Si la sensation est à la base de la musique en général, il y a telle ou telle musique en particulier que la sensualité semble posséder tout entière. Sensualité légère, innocente, s’il ne s’agit que de certaine musique italienne, — « la plus physique que je connaisse, » a dit cet épicurien de Stendhal, parlant de je ne sais quelle partition de Rossini. Intense, et profonde, et terrible sensualité, dirons-nous à notre tour, en songeant à plus d’une œuvre ou d’un chef-d’œuvre même de Wagner, à mainte page de son Tannhäuser, de son Parsifal, et à presque tout son Tristan.
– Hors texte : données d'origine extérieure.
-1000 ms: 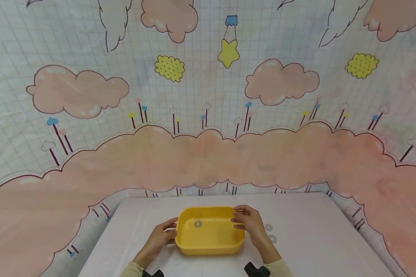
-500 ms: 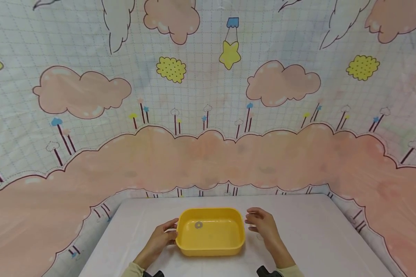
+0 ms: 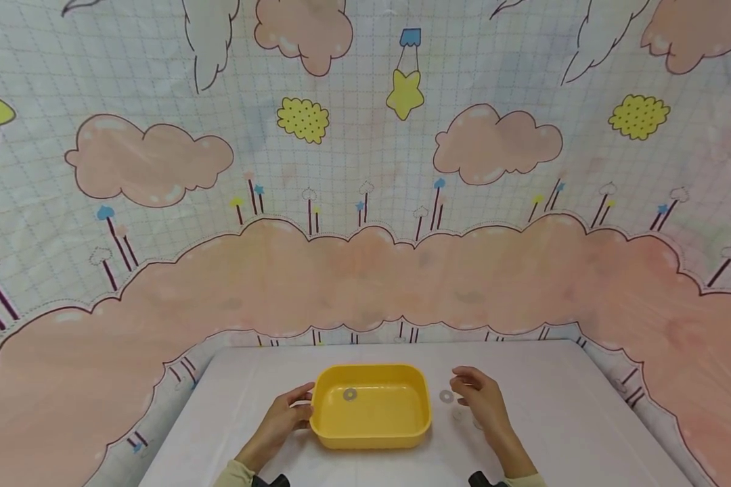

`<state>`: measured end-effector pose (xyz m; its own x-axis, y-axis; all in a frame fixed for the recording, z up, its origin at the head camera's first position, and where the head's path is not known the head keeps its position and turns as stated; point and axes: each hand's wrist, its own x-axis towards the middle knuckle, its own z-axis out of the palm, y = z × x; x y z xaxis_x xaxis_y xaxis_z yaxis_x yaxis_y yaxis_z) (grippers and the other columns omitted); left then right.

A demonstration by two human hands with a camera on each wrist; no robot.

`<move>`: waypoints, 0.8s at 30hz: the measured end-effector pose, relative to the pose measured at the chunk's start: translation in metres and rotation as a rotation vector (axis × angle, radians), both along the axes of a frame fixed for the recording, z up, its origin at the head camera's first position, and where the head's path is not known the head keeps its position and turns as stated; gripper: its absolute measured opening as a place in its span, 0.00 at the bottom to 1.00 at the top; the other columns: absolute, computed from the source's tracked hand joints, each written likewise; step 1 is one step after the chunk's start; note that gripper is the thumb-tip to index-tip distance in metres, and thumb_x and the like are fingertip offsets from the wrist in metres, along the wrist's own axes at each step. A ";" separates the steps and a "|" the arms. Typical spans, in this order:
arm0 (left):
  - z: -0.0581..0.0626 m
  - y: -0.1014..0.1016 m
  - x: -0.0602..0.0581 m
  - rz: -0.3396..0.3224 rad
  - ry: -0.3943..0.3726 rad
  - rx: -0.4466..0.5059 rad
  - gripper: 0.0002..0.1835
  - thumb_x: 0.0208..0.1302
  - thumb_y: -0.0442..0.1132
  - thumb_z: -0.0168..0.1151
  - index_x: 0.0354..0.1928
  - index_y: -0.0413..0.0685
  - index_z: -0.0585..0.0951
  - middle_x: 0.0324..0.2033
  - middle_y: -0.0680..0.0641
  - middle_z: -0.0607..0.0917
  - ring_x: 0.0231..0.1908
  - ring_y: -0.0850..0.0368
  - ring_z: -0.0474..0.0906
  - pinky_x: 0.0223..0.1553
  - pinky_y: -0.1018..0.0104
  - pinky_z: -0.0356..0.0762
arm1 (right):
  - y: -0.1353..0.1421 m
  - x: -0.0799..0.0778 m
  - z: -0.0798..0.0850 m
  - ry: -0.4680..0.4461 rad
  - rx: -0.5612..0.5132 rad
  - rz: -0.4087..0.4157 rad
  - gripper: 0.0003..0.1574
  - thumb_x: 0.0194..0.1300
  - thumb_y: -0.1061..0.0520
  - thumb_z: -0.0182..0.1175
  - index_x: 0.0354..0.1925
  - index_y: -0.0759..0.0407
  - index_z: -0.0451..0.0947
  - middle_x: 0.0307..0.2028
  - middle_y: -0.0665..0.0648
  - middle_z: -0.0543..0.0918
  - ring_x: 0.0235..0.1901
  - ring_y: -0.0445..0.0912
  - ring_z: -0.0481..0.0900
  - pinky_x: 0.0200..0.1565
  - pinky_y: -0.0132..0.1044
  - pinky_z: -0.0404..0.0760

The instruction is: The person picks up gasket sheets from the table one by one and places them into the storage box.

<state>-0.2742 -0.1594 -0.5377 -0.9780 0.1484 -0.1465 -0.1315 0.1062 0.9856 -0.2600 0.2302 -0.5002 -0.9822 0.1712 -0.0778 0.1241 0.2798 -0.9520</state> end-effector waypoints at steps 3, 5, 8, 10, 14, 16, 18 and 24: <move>0.001 0.000 0.000 -0.005 0.000 -0.004 0.36 0.58 0.27 0.57 0.70 0.31 0.63 0.51 0.36 0.74 0.35 0.56 0.79 0.34 0.64 0.82 | 0.005 0.001 -0.003 -0.007 0.036 -0.006 0.25 0.69 0.52 0.59 0.60 0.61 0.74 0.50 0.59 0.82 0.45 0.42 0.80 0.44 0.32 0.83; 0.002 0.000 0.000 -0.004 -0.003 -0.006 0.36 0.58 0.27 0.57 0.70 0.31 0.63 0.51 0.36 0.74 0.35 0.56 0.79 0.35 0.64 0.82 | 0.008 0.002 -0.005 -0.011 0.062 -0.010 0.27 0.69 0.50 0.59 0.61 0.61 0.73 0.50 0.59 0.82 0.46 0.43 0.80 0.45 0.33 0.83; 0.002 0.000 0.000 -0.005 -0.002 -0.007 0.35 0.58 0.28 0.57 0.70 0.31 0.64 0.51 0.35 0.74 0.35 0.56 0.79 0.35 0.64 0.82 | 0.011 0.004 -0.008 -0.015 0.089 -0.021 0.28 0.69 0.50 0.59 0.61 0.62 0.72 0.50 0.59 0.83 0.47 0.47 0.81 0.44 0.33 0.83; 0.003 0.001 0.001 -0.004 -0.001 -0.005 0.35 0.58 0.27 0.57 0.70 0.31 0.63 0.51 0.34 0.74 0.35 0.55 0.79 0.35 0.64 0.83 | 0.014 0.005 -0.011 -0.019 0.104 -0.027 0.28 0.69 0.49 0.59 0.62 0.63 0.72 0.50 0.60 0.83 0.48 0.49 0.81 0.43 0.33 0.83; 0.003 0.001 0.002 0.000 -0.007 0.000 0.35 0.58 0.27 0.57 0.70 0.31 0.63 0.52 0.33 0.74 0.35 0.55 0.79 0.35 0.63 0.83 | 0.021 0.006 -0.016 -0.015 0.139 -0.034 0.29 0.69 0.49 0.60 0.61 0.64 0.73 0.50 0.60 0.84 0.45 0.45 0.82 0.42 0.30 0.81; 0.003 0.001 0.002 0.004 -0.010 -0.002 0.35 0.58 0.27 0.57 0.70 0.31 0.63 0.52 0.34 0.74 0.35 0.56 0.79 0.35 0.63 0.83 | 0.024 0.006 -0.018 -0.015 0.154 -0.038 0.28 0.69 0.49 0.59 0.61 0.63 0.73 0.51 0.60 0.84 0.44 0.40 0.81 0.42 0.28 0.79; 0.003 0.001 0.002 0.009 -0.012 -0.006 0.35 0.58 0.28 0.57 0.70 0.32 0.64 0.51 0.35 0.74 0.35 0.57 0.78 0.35 0.64 0.82 | 0.028 0.007 -0.020 -0.016 0.167 -0.039 0.28 0.69 0.49 0.59 0.61 0.63 0.73 0.51 0.60 0.84 0.42 0.37 0.79 0.42 0.27 0.78; 0.001 0.001 0.000 0.016 -0.010 -0.013 0.35 0.58 0.27 0.57 0.70 0.32 0.64 0.50 0.37 0.74 0.35 0.57 0.78 0.35 0.65 0.82 | 0.035 0.008 -0.025 -0.030 0.192 -0.036 0.32 0.68 0.44 0.60 0.61 0.62 0.73 0.53 0.60 0.83 0.45 0.39 0.79 0.45 0.30 0.77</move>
Mais que de musique au contraire, celle des Palestrina, des Bach et des Haydn, celle des Mozart et des Beethoven, dont on pourrait soutenir qu’elle est surtout esprit ! Bien plus, il semble que la musique même, la musique en soi, possède une spiritualité particulière. Autant qu’un art, elle est une espèce de science. Non moins que la sensation, la raison ou l’entendement se rencontre à sa base. Elle opère sur des nombres, sur des rapports de nombres, et si la fameuse définition de Leibnitz : « Un exercice inconscient d’arithmétique, » ne la comprend pas tout entière, quelque chose d’elle y est cependant enveloppé. Le sens musical enfin, je veux dire celui que la musique affecte, l’ouïe, nous apparaît investi d’une noblesse spéciale et d’une éminente dignité. Il a des titres sacrés, divins même à notre respect. Ébloui par le buisson de flammes, Moïse ne vit point, mais entendit le Seigneur. Fides ex auditu, nous dit profondément saint Paul, et Thomas, le disciple incrédule, fut repris par son maître pour ne pas s’être contenté d’entendre, pour en avoir appelé du témoignage plus idéal de son oreille à l’assurance plus matérielle de ses yeux et de ses mains.